How inspiring she found that. And especially because you were the age of her mother, and you had children of your own, and yet your way of being a woman was so different from the traditional way that she was taught at home. So that was very powerful for her. And I wonder what, you know we always have people we look up to and who, I guess, you already said that your mother inspired you to be that way.
Was it her example that led you to be so unconventional? I think so, because my mother, well, first of all my mother was a business woman, and she was a very, very savvy business woman, and she was always out in the community. In fact, in the Community Service Organization, she always won all of the prizes, and she registered the most voters, and she sold the most, whatever contest we had, my mother had to be the winner.
Very, very quiet, very powerful woman. She started the first Mexican-American Chamber of Commerce in our town. She was always the leader in the community, always helping people. I was a girl scout for ten years of my life, I did that from the time I was eight until I was eighteen, and my mother volunteered to become one of our scout leaders.
So she was very, very active in the community. In fact, looking back on my early life, my mother was always pushing, I was actually very quiet and very shy. And she was always pushing me. And again as a middle class youngster, I took the dancing lessons, and the music lessons. I played the violin, I played the piano. You know, I danced in public, and she was always pushing me.
My mother was a fantastic cook, you know, and looking back, I never got that skill. A few moments ago, you were talking about the newspaper of the Union, and there was a whole cultural movement that emerged around the farm workers movement and the Chicano movement. Can you talk about that multi-disciplinary aspect, you know, the theater, El Teatro Campesinothe music around the movement?
Las hermanas huerta biography graphic organizer: biography of the all-female Mariachi Las
Can you talk about that? How important was that? Well yes, the Teatro Campesino, Luis Valdezhis contribution was just wonderful. By the way, Helen is a very strong woman. Her father had been in the revolution in Mexico. Her maiden name is Helen Favela. And she and her sister, very, very strong women. When we first went to Delano… of course by the way I have to mention that I was going through divorce, I had seven children at that time, and I had to leave a couple of my kids back in Stockton, took my other ones with me.
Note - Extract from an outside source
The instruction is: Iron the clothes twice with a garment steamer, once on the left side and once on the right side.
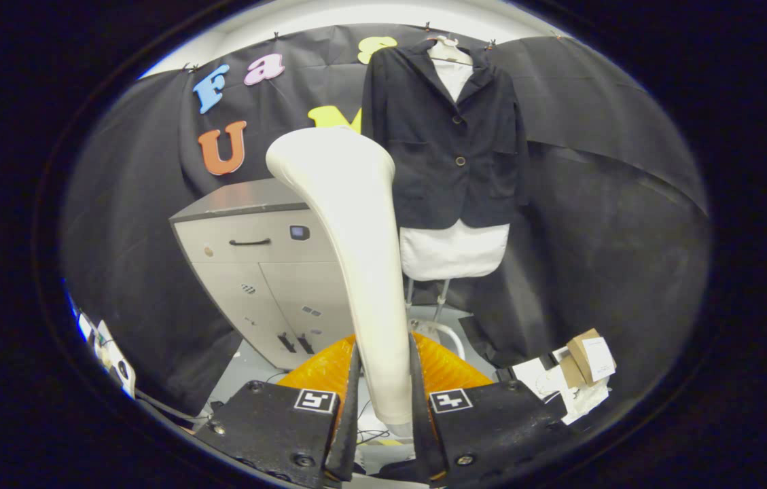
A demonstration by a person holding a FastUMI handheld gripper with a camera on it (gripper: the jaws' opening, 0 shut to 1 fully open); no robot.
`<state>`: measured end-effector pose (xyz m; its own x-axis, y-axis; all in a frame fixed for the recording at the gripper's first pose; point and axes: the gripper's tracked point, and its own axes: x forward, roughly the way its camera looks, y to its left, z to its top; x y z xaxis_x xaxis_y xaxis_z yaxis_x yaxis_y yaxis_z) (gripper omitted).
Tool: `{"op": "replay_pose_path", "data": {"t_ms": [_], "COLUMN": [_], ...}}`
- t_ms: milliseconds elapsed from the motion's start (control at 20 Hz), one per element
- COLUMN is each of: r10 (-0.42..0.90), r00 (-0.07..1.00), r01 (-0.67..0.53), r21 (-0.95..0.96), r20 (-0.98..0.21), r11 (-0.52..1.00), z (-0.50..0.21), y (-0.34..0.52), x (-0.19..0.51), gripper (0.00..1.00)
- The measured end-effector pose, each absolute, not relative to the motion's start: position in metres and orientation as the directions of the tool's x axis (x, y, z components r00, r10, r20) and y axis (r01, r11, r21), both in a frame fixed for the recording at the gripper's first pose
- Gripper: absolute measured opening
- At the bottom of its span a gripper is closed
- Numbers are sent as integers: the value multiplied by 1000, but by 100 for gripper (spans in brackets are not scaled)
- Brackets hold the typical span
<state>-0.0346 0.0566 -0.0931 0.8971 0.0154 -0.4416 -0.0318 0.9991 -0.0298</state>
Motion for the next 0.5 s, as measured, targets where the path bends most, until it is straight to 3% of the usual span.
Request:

I left my youngest daughter, two daughters, with some cousins in Stockton, took the rest of them with me. They would go down to the food bank and they would bring in the food that we had to eat, because we were doing this without any money. People thought in Stockton I was crazy. You know? What are you doing, leaving? So I had a lot of criticism from family and friends.
For years, until huelga became famous, now they all like me, right? So we had the oatmeal, and the cornmeal, and the rice, and the beans, and, you know, eating like the farm workers we were eating. It was a very good lesson for me, coming from this wonderful, middle class background that I had growing up.